At a fundraiser on April 6th in San Francisco, Barack Obama reportedly told a crowd of supporters “that economic problems led voters in small towns to become ‘bitter’ and to ‘cling to guns or religion’” (1). In an attempt to explain his difficulty in successfully wooing white middle and lower class voters the junior Senator from Illinois inadvertently created a firestorm of protest. The story broke later in the week and by the weekend had replaced the Reverend Wright flap on the cable news spin-cycles. “’I am the first to admit that some of the words I chose, I chose badly” Obama told steel workers in Pennsylvania. “They were subject to misinterpretation. They were subject to be twisted. And I regret that. I regret that deeply.”’ (1). He had been closing the 20 point gap that had separated him from Hillary and now he had stumbled badly. This faux pas was not helped when he was shown bowling a 37 at a photo-op in some small Pennsylvania hamlet. Charges were immediately made by both the Clinton and the McCain campaigns that the Senator’s words betrayed a thinly veiled ‘elitism’, and that he was wholly out of touch with working men and women. The flap made for some sharp remarks between the warring camps with charges of “shame on you” being bandied back and forth. Obama retaliated by mocking Hillary’s account of a duck-hunting expedition she undertook in the swamps of Arkansas many years ago, saying that “she’s talking like she’s Annie Oakley”. (1). Of course Barack did not mean that people cling to religion or their guns solely because of economic circumstance. What he meant was they find comfort in their religion, as we all do, in hard times. But a growing campaign fatigue has exacerbated his inexperience on the national stage in an era that has become increasingly unforgiving. How much long term damage this will do is hard to predict.

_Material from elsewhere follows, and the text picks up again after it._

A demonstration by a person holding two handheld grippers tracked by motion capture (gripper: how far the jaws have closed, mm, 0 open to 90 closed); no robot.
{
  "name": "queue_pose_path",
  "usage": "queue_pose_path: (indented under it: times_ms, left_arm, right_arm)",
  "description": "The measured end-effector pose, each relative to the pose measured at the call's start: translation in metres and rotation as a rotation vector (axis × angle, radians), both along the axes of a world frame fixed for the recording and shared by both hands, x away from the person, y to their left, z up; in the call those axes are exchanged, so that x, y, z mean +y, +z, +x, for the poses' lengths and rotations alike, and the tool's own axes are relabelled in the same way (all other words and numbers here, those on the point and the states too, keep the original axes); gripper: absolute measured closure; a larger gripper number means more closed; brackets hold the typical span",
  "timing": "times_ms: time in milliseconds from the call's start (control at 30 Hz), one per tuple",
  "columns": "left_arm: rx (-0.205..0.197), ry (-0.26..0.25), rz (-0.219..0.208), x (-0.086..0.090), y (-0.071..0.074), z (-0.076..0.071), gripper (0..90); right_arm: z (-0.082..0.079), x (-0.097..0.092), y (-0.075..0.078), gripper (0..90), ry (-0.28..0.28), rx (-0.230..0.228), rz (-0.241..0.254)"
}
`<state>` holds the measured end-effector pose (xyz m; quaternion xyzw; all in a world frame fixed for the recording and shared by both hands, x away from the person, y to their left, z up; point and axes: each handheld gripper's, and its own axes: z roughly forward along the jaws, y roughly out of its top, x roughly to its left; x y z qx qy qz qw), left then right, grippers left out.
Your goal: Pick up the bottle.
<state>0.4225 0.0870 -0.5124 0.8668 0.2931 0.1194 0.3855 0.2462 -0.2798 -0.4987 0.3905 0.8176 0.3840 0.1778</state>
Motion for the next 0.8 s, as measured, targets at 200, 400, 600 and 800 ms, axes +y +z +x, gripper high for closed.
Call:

The hiatus between the Texas and Ohio primaries and the upcoming contest in Pennsylvania has proved to have given the campaigns time to ratchet up political attacks seeking whatever marginal advantages one can in this sand-box struggle to the death. Instead of Clinton and Obama taking time to spell out in further detail how each would address our monumental problems, this six-week spell between elections—an eternity in politics—has been used instead to simply demean the whole process. This is almost entirely the Clinton’s fault, Bill and Hillary—Billary if you will—had long since decided on reducing this contest to the lowest intellectual, cultural, and political common denominator. Here, for the first time, one witnesses the toll it has taken on Obama.
The ‘elitist’ charge is on its face bogus. Here are the Clinton’s, graduates of Georgetown, Wellesley and Yale, Corporate attorneys, members of long standing in the political elite. Here is the good Marshall, son and grandson of navy admirals, graduate of the naval academy, husband of a woman whose estimated wealth is over 100 million dollars, and long a fixture in high Republican circles accusing the new kid on the block of elitism. Of course he is one of the elite. They are all of the elite. So were the Roosevelt’s, and the Kennedy’s. So were the Taft’s and the Bushes. It isn’t a question of whether one belongs to the elites, it is a question of whether the particular elite understand what the hell is happening to main street America. But instead of speaking to the country in ways that reflect a genuine understanding of our collective anguish, Hillary was shown in a seedy Indiana bar belting down shots and chasing them with beer, while Barack could only muster a miserable 37 in a blue-collar bowling alley. Hillary came off looking like the Gipper in an Irish Bar is South Boston, while Barack looked like Dukakis driving a tank.
The fallout of this knife fight in the sandbox, this tempest in a teapot has served only to raise the negatives of both candidates. Those who view Obama as “not at all honest…jumped from 18 percent last fall to 27 percent in April.” These numbers came in the wake of the Reverend Wright fiasco. Furthermore, “in January, 30 percent of Republicans rated Obama unfavorably. That grew to 43 percent in April”. Among independents his unfavorable rating jumped from 12 percent in January to 23 percent in April.(2). But Hillary has conducted this “scorched earth” campaign against her adversary at high personal cost. Beginning the campaign with the highest personal negatives of any national figure in memory she has managed, by reducing political discourse to these levels, to diminish her own stature in the eyes of the electorate. When asked last November “who has the best chance of becoming president?” Hillary led Barack by a 63-14% margin. By April Obama had overtaken her by a margin of 56-43. In addition, while trailing in Pennsylvania, he holds an 8-10 point lead nationally over Hillary in the daily tracking polls. In the meantime there is growing concern among Democrats everywhere that this nonsense cannot continue.